» **What you should do**
Where a line of the records holds the string "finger", copy that line.

Extracted records
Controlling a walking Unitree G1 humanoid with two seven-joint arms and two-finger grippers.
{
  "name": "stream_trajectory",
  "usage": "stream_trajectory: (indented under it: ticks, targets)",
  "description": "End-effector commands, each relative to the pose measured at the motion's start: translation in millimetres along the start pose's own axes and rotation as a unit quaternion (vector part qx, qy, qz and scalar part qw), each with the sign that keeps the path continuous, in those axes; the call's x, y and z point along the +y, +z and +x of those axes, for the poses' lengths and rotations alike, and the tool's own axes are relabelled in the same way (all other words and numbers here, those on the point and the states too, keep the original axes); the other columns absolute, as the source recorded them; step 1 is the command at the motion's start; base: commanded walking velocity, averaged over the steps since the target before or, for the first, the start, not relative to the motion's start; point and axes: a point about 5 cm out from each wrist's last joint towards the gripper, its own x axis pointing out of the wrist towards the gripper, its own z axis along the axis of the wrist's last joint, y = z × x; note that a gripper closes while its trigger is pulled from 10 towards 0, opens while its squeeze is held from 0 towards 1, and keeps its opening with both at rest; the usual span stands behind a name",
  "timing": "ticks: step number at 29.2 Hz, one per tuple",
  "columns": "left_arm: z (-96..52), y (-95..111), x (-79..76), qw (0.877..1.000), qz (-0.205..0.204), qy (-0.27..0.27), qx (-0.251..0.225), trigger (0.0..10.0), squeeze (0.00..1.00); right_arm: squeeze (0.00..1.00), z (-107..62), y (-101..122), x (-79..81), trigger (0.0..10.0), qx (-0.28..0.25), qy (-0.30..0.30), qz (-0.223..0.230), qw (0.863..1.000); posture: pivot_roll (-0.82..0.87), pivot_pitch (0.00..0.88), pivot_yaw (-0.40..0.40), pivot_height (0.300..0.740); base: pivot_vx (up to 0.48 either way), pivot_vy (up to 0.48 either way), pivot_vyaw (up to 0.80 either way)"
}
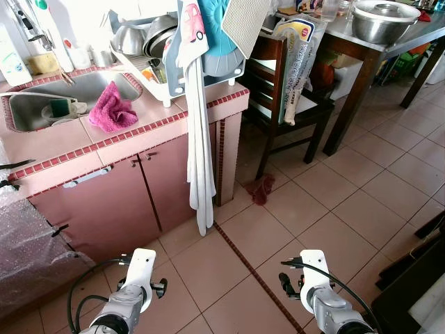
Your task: Kitchen organization
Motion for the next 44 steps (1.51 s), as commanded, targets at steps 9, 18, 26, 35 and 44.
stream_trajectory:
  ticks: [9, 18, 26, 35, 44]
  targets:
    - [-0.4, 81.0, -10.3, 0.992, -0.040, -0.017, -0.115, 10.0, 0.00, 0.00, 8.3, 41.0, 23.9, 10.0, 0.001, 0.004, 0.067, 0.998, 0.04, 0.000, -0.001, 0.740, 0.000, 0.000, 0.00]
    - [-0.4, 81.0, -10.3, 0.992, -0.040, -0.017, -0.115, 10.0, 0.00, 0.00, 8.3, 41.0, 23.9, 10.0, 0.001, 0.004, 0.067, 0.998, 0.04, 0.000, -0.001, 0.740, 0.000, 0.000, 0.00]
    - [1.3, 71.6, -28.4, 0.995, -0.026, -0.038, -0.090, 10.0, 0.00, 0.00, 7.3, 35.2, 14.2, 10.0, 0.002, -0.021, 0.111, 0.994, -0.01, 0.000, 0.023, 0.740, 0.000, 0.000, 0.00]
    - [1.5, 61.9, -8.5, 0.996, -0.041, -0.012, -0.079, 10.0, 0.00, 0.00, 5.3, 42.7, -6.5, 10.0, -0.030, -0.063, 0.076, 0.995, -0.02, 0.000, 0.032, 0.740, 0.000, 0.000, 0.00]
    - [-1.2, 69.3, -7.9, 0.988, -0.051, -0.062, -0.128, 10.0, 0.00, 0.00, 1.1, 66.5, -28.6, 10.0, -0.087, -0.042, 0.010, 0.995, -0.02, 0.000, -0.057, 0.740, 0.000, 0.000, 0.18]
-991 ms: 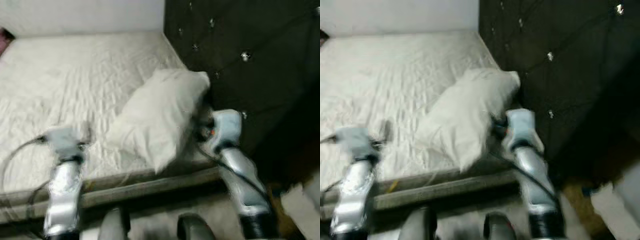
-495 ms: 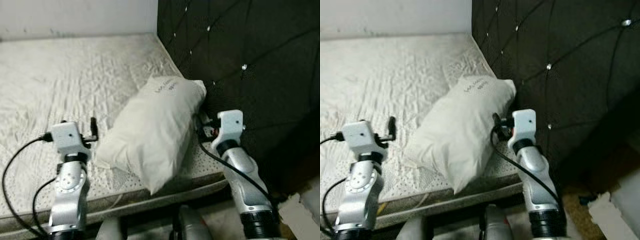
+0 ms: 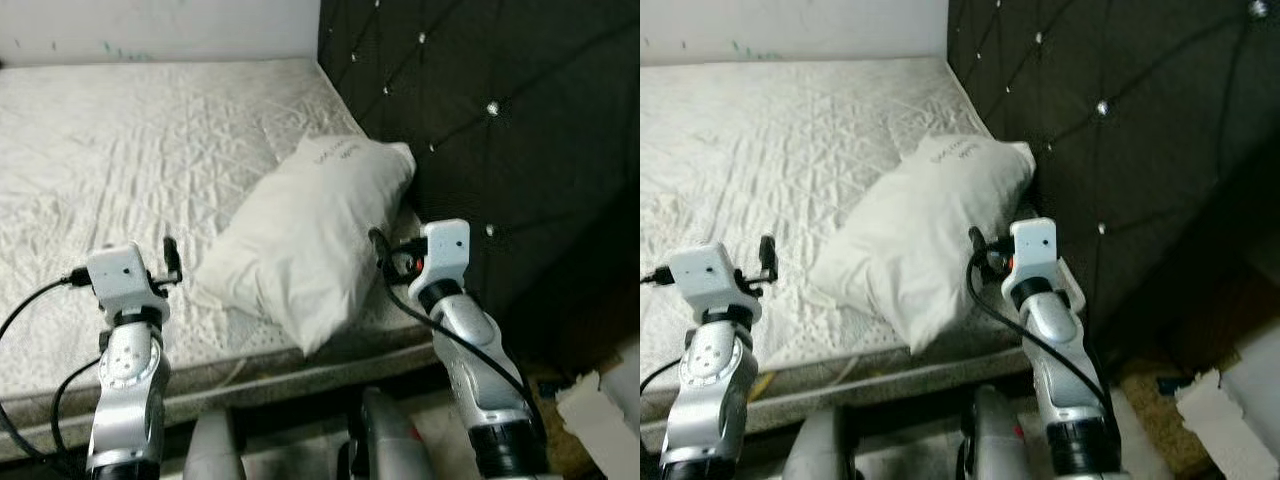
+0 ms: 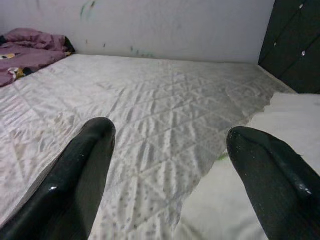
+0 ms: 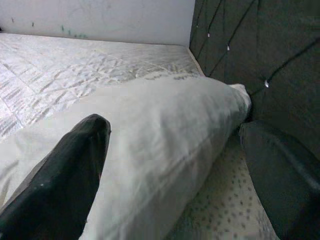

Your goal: Clean up the room

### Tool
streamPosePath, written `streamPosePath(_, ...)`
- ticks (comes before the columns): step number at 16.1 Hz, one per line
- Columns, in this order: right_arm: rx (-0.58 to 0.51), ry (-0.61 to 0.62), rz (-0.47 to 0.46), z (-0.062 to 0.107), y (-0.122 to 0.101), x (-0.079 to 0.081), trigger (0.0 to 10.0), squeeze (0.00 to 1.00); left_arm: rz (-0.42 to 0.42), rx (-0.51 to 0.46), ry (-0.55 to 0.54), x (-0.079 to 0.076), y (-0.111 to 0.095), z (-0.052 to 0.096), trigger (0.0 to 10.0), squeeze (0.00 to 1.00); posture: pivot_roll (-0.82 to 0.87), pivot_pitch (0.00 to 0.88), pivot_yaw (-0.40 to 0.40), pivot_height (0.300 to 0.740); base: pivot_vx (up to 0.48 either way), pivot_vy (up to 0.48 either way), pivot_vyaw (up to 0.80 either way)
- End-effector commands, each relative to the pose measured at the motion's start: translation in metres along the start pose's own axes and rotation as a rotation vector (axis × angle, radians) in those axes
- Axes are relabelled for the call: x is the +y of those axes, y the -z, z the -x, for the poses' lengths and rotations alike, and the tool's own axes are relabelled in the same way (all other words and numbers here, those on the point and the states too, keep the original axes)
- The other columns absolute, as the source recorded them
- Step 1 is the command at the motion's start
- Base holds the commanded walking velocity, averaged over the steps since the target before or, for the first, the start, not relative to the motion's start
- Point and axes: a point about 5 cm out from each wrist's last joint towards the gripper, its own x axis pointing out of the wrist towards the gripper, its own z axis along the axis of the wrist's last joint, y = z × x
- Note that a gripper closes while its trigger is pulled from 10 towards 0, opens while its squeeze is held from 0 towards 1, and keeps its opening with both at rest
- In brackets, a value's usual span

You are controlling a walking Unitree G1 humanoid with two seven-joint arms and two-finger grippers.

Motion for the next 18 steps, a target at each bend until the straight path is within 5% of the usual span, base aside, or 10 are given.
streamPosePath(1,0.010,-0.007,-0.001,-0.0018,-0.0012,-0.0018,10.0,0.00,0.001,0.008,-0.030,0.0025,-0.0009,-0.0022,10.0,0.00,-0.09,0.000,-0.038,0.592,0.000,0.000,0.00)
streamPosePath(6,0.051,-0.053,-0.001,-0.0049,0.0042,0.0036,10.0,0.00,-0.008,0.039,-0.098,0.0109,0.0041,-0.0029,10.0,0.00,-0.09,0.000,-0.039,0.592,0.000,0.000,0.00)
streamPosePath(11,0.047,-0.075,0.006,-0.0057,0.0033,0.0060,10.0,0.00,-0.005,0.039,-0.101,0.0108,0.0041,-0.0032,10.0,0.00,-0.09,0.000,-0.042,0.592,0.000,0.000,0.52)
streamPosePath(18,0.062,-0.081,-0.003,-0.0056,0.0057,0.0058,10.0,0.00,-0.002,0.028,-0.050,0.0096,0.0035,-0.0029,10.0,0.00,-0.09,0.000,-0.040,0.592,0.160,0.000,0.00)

» **Exercise output**
Controlling a walking Unitree G1 humanoid with two seven-joint arms and two-finger grippers.
You are controlling a walking Unitree G1 humanoid with two seven-joint arms and two-finger grippers.

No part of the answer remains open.